Farmers must focus on the top end of the market

I can never understand why Westminster politicians need a summer break that extends from the summer until well into the autumn.
Former prime minister Sir John Major. Pic by PA.Former prime minister Sir John Major. Pic by PA.
Former prime minister Sir John Major. Pic by PA.

It cannot be because they have worked so hard delivering for those who elected them.

However come the end of next week Westminster will go into recess. Doubtless Theresa May will be glad of the respite – not from the opposition, but from members of her own party in open warfare over Brexit.

They have decided that the end they want – both pro-Brexit and pro-leave – justifies whatever means are used. If the consequence is collapse of the government and a general election some seem to deem that acceptable. Many would also welcome a hard Brexit with no deal in place, despite the clear message from across British industry that this would lead to a loss of jobs and a slow down in the economy, at least in the short term.

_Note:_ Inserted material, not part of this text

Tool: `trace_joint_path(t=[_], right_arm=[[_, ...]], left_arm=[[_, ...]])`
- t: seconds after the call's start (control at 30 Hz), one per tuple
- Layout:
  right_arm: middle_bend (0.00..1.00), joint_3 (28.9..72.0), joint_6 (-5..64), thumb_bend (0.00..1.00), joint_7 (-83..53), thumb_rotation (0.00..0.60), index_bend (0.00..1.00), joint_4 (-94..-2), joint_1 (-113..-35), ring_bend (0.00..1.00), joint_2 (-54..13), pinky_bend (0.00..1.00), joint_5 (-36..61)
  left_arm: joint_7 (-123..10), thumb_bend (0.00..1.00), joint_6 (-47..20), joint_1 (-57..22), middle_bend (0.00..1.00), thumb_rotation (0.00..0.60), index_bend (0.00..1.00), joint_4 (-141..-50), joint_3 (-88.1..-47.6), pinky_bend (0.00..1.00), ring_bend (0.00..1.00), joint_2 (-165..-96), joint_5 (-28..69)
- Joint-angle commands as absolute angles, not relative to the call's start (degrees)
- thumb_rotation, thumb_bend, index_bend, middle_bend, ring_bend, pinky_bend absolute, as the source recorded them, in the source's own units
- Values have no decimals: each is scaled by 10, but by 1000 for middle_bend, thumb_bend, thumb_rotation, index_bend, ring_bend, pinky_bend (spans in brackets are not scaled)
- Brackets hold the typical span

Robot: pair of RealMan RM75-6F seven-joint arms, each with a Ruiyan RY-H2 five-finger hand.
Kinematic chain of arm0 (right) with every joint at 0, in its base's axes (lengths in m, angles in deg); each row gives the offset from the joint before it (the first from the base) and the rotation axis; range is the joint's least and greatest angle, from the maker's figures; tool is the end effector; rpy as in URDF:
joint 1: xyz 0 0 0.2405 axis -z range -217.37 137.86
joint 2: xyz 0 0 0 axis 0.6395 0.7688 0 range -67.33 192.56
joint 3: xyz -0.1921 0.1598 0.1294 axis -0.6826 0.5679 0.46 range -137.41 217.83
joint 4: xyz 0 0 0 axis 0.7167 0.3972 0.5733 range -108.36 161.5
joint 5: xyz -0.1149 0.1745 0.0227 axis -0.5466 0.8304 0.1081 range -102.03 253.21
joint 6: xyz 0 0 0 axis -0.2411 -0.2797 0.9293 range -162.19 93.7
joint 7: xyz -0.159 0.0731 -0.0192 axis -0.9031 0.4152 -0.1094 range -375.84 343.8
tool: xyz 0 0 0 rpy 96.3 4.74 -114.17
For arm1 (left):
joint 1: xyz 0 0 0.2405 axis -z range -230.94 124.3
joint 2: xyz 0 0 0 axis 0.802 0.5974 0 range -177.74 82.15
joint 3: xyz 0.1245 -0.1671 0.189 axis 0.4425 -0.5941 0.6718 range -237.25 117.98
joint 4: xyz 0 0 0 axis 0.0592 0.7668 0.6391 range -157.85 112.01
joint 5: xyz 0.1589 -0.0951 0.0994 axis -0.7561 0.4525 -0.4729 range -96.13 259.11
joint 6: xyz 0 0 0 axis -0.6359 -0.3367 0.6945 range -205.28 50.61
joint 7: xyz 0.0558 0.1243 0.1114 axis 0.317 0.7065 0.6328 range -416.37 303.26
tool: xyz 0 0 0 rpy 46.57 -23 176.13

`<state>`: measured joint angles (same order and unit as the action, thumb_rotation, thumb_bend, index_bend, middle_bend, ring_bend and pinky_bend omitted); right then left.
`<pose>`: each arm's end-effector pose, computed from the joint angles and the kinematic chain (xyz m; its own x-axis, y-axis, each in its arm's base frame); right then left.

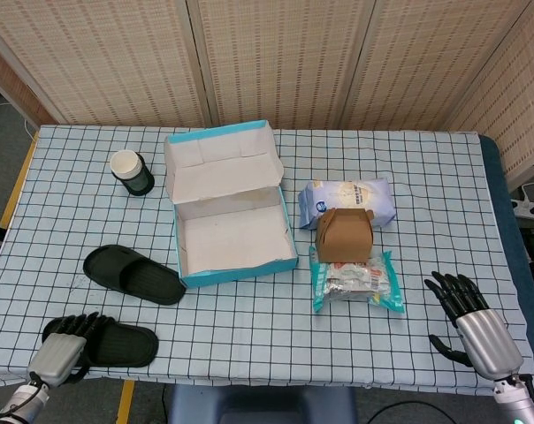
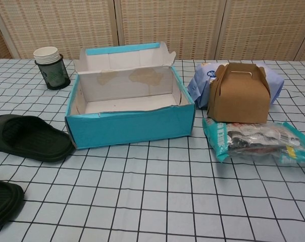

That the Conservative party should be tearing itself apart over Europe is no new phenomenon. It happened with John Major over the Maastricht treaty; it was why a frustrated David Cameron will be badly judged by history for calling a referendum on EU membership to try to end party squabbles. The strains in fact go back to the 1840s and the repeal of the Corn Laws, which had been put in place to protect wealthy landowners from imports of grain from Europe. The result was higher prices for food. Divisions over the Corn Laws split the Tory party, with the result that it was thirty years before it could again form a majority government. Brexit at all costs, regardless of the consequences, Conservative MPs may not like French terms – but what we are witnessing now has elements of plus ca change, and indeed deja vu.

These events have moved the possibility of two events up the agenda. The first is a collapse of the government, a vote against the fixed term parliament legislation, and a general election. Based on opinion polls this could result in a Labour government or a coalition with Labour as the major party. All bets on the future of farm support after the CAP would then be off. This would see the end of the plan being developed at DEFRA by Michael Gove to maintain support levels in return for the delivery of public goods. Farmers could live with his ideas, even if there is a clash over the detail and how powers and decision making are devolved. Labour’s approach is an unknown.

The same political tensions at Westminster could equally – and probably more likely – result in a change of Conservative party leader and a hard Brexit. That would see the UK leave the EU on March 29 next year, with no trade deal or any other arrangements in place. This would be Brexit, raw in tooth and claw, which many in the Conservative party want. At a stroke everything would change, the most obvious being the movement of goods without customs barriers. World Trade Organisation (WTO) rules and tariffs would apply, and given the EU’s fortress Europe approach, getting any agricultural products into the EU-27 would be a big challenge.

At the same time food coming from the EU to the UK would also face WTO tariffs. Since we import more food than we export that could help protect the UK market, and in theory deliver higher prices. A more likely hard Brexit outcome however would be that the government would highlight its global free trade credentials by allowing tariff free access to the UK for most products, in the hope that others would match that gesture. It would retain tariffs for industries of strategic significance. There is however no reason to extend this to food.

Opening the market to tariff free imports would enhance rather than reduce food security; it would give the food industry access to cheaper raw materials; above all it could reduce prices on supermarket shelves. Farmers would lose out, but the days of the Tory MPs from the shires are long gone. Today there are few in the urban-focussed Conservative party that would fight for farmers. The message would be that farmers need to focus on the top end of the market where they can gain from attracting a premium for products with better provenance than imports. This might sound harsh, but the economic logic of the short term fallout from a hard Brexit is hard to deny.